In the interim, more gins are installing cameras in disperser cylinders and on the module feeder bed to help monitor the condition of the plastic wrap as modules are loaded in. If they identify any issues with the wrap, they can mitigate it as quickly as possible before the cotton reaches the gin stands.

And speaking of wrap, NCGA and the entire ginning industry are promoting the new round module standard developed by the American Society of Agricultural and Biological Engineers (ASABE) that sets a minimum performance level for the plastic wrap used in the module harvesters.

“Ginners know that if a module arrives in good condition without tears or holes in the wrap, the likelihood of plastic getting to the final lint bale is greatly reduced,” says Ashley. “It’s very important for growers to know not to buy wrap just because it’s a cheaper price. That’s where we’re going to get into some problems. If the wrap doesn’t have the physical integrity to hold the seed cotton and keep it protected, we’ll have more issues in retrieving those modules from the field and removing the wrap before ginning.

“We hope gins will demand producers to use wraps that meet the minimum standards,” he adds. “It is voluntary, but we’re going to promote it like it’s mandatory.”

What’s Ahead?

Ashley predicts that gins are going to see more electronics, more controllers, more components, and more software programs to provide constant feedback from the machines to help ginners make better decisions.  He also notes that continued adoption of the RFID (radio frequency identification) system is making inroads within the ginning industry.

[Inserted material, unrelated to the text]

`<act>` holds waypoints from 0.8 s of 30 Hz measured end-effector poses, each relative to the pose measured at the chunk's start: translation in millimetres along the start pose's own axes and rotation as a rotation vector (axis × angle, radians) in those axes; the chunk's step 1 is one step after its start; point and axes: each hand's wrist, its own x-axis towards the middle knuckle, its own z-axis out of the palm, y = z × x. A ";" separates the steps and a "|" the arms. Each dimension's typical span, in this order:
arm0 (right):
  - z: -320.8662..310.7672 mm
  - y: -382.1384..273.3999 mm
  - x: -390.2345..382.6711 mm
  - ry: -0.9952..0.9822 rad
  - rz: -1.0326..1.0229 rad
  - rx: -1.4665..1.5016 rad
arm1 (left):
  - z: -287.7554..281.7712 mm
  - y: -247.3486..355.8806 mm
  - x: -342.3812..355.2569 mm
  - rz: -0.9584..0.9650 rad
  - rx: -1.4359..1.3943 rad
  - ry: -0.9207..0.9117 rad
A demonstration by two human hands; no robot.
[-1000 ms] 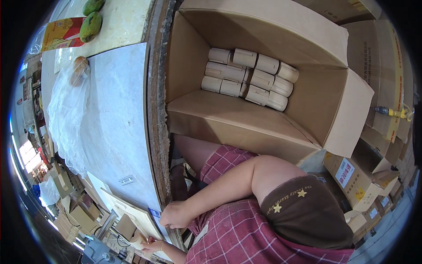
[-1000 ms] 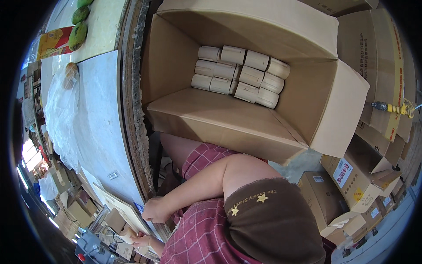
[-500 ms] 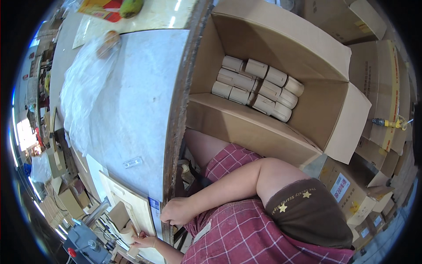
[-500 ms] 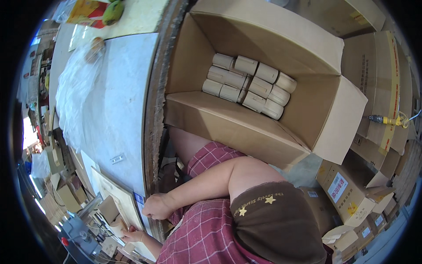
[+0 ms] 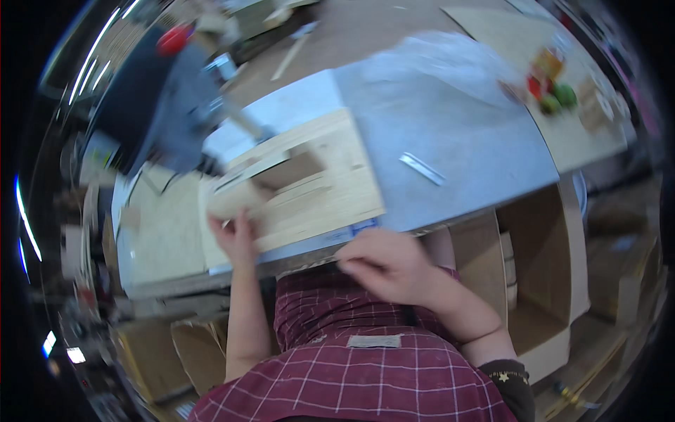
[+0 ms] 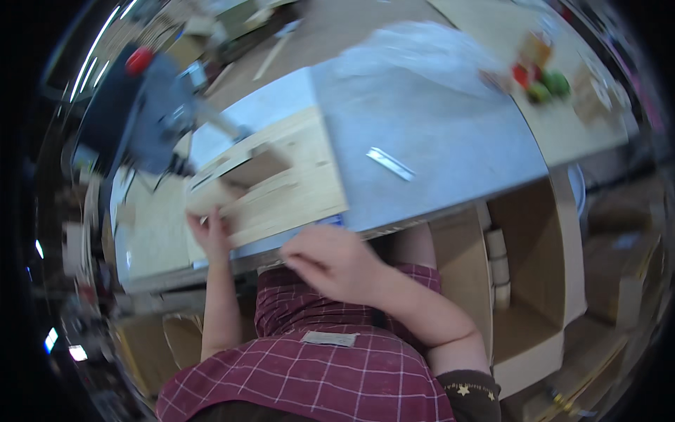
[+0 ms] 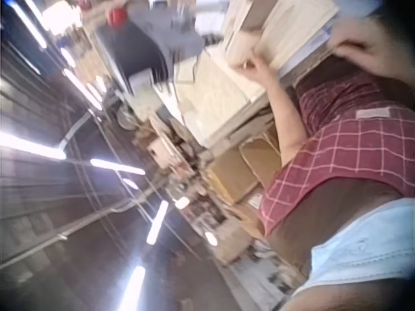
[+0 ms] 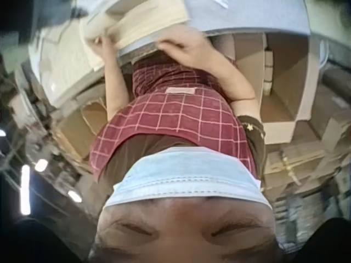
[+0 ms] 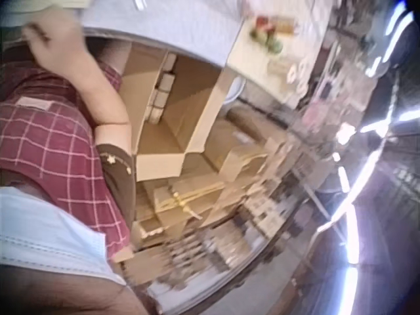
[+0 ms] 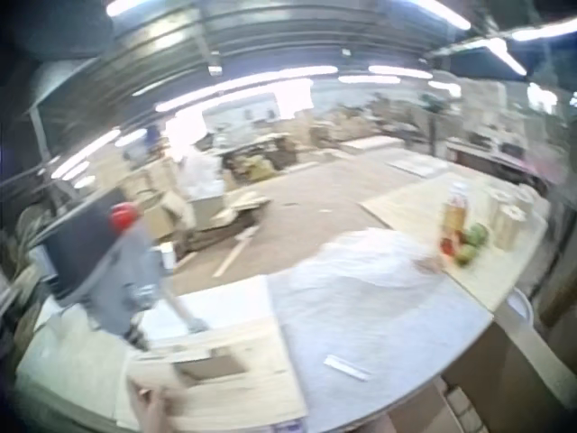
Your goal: Drilling holes into wooden blocks using a drill press in a workshop environment.
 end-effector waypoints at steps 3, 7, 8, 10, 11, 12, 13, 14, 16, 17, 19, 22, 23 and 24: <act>-26.4 -34.2 30.8 0.038 -0.065 -0.107 | 13.6 9.4 -13.4 0.113 -0.012 -0.038; -36.7 -65.7 73.5 0.265 -0.253 -0.263 | 9.2 22.1 -14.9 0.028 0.003 -0.100; -43.7 -72.0 89.8 0.266 -0.350 -0.320 | 8.0 21.5 -14.6 0.019 -0.014 -0.078; -55.0 -86.1 124.8 0.307 -0.465 -0.434 | 8.5 19.7 -14.6 0.065 0.096 -0.070; -64.1 -93.1 143.4 0.279 -0.559 -0.473 | 11.7 22.7 -13.3 0.055 0.082 -0.105; -60.2 -95.8 162.0 0.400 -0.505 -0.516 | 11.3 24.7 -12.6 0.045 0.076 -0.098; -46.9 -96.2 184.2 0.528 -0.497 -0.512 | 10.3 26.1 -12.7 0.071 0.100 -0.088; -49.8 -97.0 202.1 0.467 -0.416 -0.582 | 10.4 28.0 -12.7 0.100 0.119 -0.088; -55.8 -87.4 239.2 0.423 -0.293 -0.656 | 9.5 33.3 -13.0 0.092 0.131 -0.092; -56.4 -80.4 255.5 0.441 -0.253 -0.665 | 10.7 34.3 -12.4 0.094 0.151 -0.095; -45.6 -68.2 274.3 0.358 -0.101 -0.694 | 11.1 30.5 -11.4 0.111 0.156 -0.101; -18.5 -65.3 280.7 0.181 0.140 -0.723 | 9.7 28.8 -11.1 0.155 0.197 -0.093; -8.5 -65.9 281.6 0.088 0.228 -0.728 | 8.9 30.1 -11.1 0.182 0.229 -0.083; 4.4 -70.2 280.4 0.084 0.234 -0.727 | 7.6 33.3 -11.7 0.175 0.232 -0.085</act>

“With RFID, we can monitor cotton from the time it arrives at the gin,” says Ashley. “But we also have a picker that can provide data that can be downloaded to the gin. After the bale is ginned, we can then use RFID to associate that bale back to the module. Add in classing data, the GPS coordinate for the field, and variety information, then we have information that will be absolutely crucial to the grower and the gin going forward.

“I think folks are going to discover that there are a lot of benefits to using RFID, but we’re really just at the beginning of the technology adoption,” he adds. “Several companies are currently working on gin software programs to help put all of this data together.”

And on the rules and regulations front, Ashley says NCGA is closely watching proposed heat standards closely because agriculture is one of the industries in the crosshairs of that deliberation. Gins could potentially be impacted since the proposed standards focus on both outdoor and indoor environments.

And what about the prospects for 2022? Ashley says it all depends on what happens with the drought in Texas.

“It has everyone’s attention, but it could turn out like last year,” he recalls. “This time last year, I had gins in Texas that didn’t want to do anything or spend any more money than needed to be ready. Then it rained. And by the Texas Cotton Ginners Association summer board meeting, they were wondering how they were going to be able to gin all of the cotton.”